Ucid Padova: una città con la persona al centro a partire dalla Laudato si'
Venerdì 22 gennaio l'Unione cattolica di imprenditori e dirigenti di Padova incontra l'architetto Gloria Negri che da anni studia la relazione tra etica e urbanistica. Al centro dell'attenzione le periferie, la qualità della vita e delle relazioni, il superamento di quella sensazione di anonimato ed estraneazione che stesso si genera tra cemento e palazzi.
«Periferie» è una delle parole che più ricorre nei suoi discorsi: non stupisce quindi che il papa “venuto dalla fine del mondo” nell’enciclica Laudato si’ abbia voluto dedicare una forte attenzione al tema dell’urbanistica e del disegno delle città del futuro, a partire dalla consapevolezza che gli ambienti in cui viviamo incidono sul nostro modo di vedere la vita, di sentire e di agire (151).
Una riflessione al centro dell’incontro “La città come casa comune”, promosso da Ucid Padova (Unione cristiana imprenditori dirigenti), venerdì 22 gennaio a partire dalle 21 presso la sala congressi dell’Opera immacolata concezione di via Nazareth.
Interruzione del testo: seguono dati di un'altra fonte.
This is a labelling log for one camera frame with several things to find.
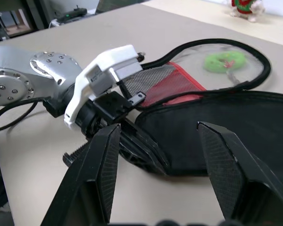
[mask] green ring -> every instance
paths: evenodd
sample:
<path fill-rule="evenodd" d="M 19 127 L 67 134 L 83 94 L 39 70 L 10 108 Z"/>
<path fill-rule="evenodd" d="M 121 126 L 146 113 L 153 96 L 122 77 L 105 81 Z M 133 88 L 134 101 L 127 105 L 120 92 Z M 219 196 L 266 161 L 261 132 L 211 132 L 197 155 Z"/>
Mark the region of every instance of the green ring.
<path fill-rule="evenodd" d="M 205 58 L 204 68 L 209 72 L 226 73 L 229 68 L 225 67 L 225 61 L 235 61 L 230 70 L 236 70 L 245 65 L 245 55 L 238 51 L 228 51 L 224 53 L 211 54 Z"/>

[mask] red and white toy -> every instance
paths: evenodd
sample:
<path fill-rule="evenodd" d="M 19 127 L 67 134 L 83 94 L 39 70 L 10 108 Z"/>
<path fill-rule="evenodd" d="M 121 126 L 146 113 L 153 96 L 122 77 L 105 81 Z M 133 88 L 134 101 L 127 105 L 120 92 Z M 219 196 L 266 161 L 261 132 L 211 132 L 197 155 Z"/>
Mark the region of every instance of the red and white toy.
<path fill-rule="evenodd" d="M 265 12 L 262 0 L 229 0 L 229 5 L 231 16 L 243 17 L 252 23 Z"/>

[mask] black cable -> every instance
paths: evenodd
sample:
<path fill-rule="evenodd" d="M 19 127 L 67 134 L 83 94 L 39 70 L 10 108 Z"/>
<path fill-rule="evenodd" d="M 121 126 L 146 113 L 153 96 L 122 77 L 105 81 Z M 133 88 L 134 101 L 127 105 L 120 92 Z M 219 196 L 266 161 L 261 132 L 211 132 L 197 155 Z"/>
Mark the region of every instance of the black cable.
<path fill-rule="evenodd" d="M 8 106 L 5 106 L 4 108 L 2 108 L 0 110 L 0 117 L 5 113 L 7 112 L 8 110 L 10 109 L 13 109 L 15 107 L 19 107 L 19 106 L 23 106 L 23 105 L 27 105 L 27 104 L 31 104 L 33 103 L 33 105 L 24 113 L 22 114 L 20 117 L 18 117 L 17 119 L 15 119 L 14 121 L 12 121 L 11 123 L 5 125 L 5 126 L 2 126 L 0 127 L 0 131 L 2 130 L 5 130 L 11 126 L 14 126 L 16 125 L 17 123 L 19 123 L 21 120 L 23 120 L 30 112 L 33 111 L 33 109 L 37 106 L 38 102 L 41 102 L 43 101 L 43 97 L 39 97 L 39 98 L 32 98 L 32 99 L 28 99 L 28 100 L 23 100 L 23 101 L 20 101 L 20 102 L 14 102 L 14 103 L 11 103 L 9 104 Z"/>

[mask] table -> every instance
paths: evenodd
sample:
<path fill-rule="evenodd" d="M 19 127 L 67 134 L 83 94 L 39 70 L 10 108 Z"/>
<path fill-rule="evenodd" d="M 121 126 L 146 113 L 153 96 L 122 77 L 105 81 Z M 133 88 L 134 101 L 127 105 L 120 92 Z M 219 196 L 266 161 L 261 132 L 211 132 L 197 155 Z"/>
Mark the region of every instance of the table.
<path fill-rule="evenodd" d="M 199 20 L 189 18 L 198 17 L 195 12 L 204 6 L 206 11 L 215 11 L 219 5 L 199 0 L 194 0 L 194 4 L 188 0 L 164 0 L 163 11 L 156 5 L 161 2 L 154 0 L 145 5 L 114 10 L 1 42 L 0 45 L 62 52 L 73 56 L 81 67 L 85 67 L 109 48 L 133 44 L 136 51 L 147 53 L 147 61 L 152 61 L 185 42 L 220 38 L 222 34 L 222 38 L 240 40 L 263 51 L 273 62 L 274 72 L 258 89 L 283 92 L 283 56 L 274 54 L 283 53 L 283 45 L 202 23 L 201 20 L 206 20 L 204 16 L 199 15 Z M 173 9 L 177 14 L 190 10 L 191 15 L 166 12 L 166 6 L 170 11 L 172 6 L 177 6 Z M 218 15 L 218 19 L 211 18 L 210 23 L 227 20 L 222 11 Z M 236 23 L 241 24 L 245 32 L 246 27 L 251 27 L 247 21 Z M 25 109 L 8 112 L 0 124 L 16 118 Z M 36 226 L 41 223 L 67 170 L 62 154 L 72 152 L 83 143 L 83 135 L 68 130 L 62 118 L 53 119 L 41 104 L 20 124 L 0 132 L 0 166 L 16 225 Z M 120 158 L 111 222 L 153 225 L 161 219 L 173 219 L 180 224 L 215 225 L 220 222 L 222 212 L 209 179 L 158 178 Z"/>
Ospite della serata sarà Gloria Negri, architetto che da anni si dedica all’approfondimento delle relazioni fra etica, urbanistica e architettura.
Come progettare le città mettendo al centro la qualità delle vita e le relazioni? Come ripensare le periferie urbane che spesso sono luoghi in cui l’esperienza quotidiana di passare dall’affollamento all’anonimato sociale, che si vive nelle grandi città, può provocare una sensazione di sradicamento che favorisce comportamenti antisociali e violenza?
Una ricerca che l’ha condotta a esplorare esperienze significative avviate in altri paesi europei: uno degli esempi più interessanti viene da quella stessa Francia che negli ultimi anni ha visto esplodere il problema delle banlieue, immensi agglomerati urbani sorti a partire dagli anni Sessanta anche a seguito dell’arrivo dei pied-noirs, ovvero le migliaia di rimpatriati dall’Algeria: quartieri che con il tempo sono diventati luoghi di emarginazione. A inizio degli anni Duemila inizia a crescere, a livello politico, una nuova consapevolezza: nel 2003 nasce l’Agenzia nazionale per la rigenerazione urbana, che programma e pianifica, nelle zone che presentano un’alta concentrazione di popolazione a reddito basso, interventi complessivi sulle abitazioni, le strutture e i servizi pubblici, gli aspetti socio-economici locali. L’Agenzia fornisce inoltre un sostegno finanziario agli enti locali, alle istituzioni pubbliche e anche alle organizzazioni private, come le società di trasformazione urbana, che svolgono operazioni di rinnovamento urbano.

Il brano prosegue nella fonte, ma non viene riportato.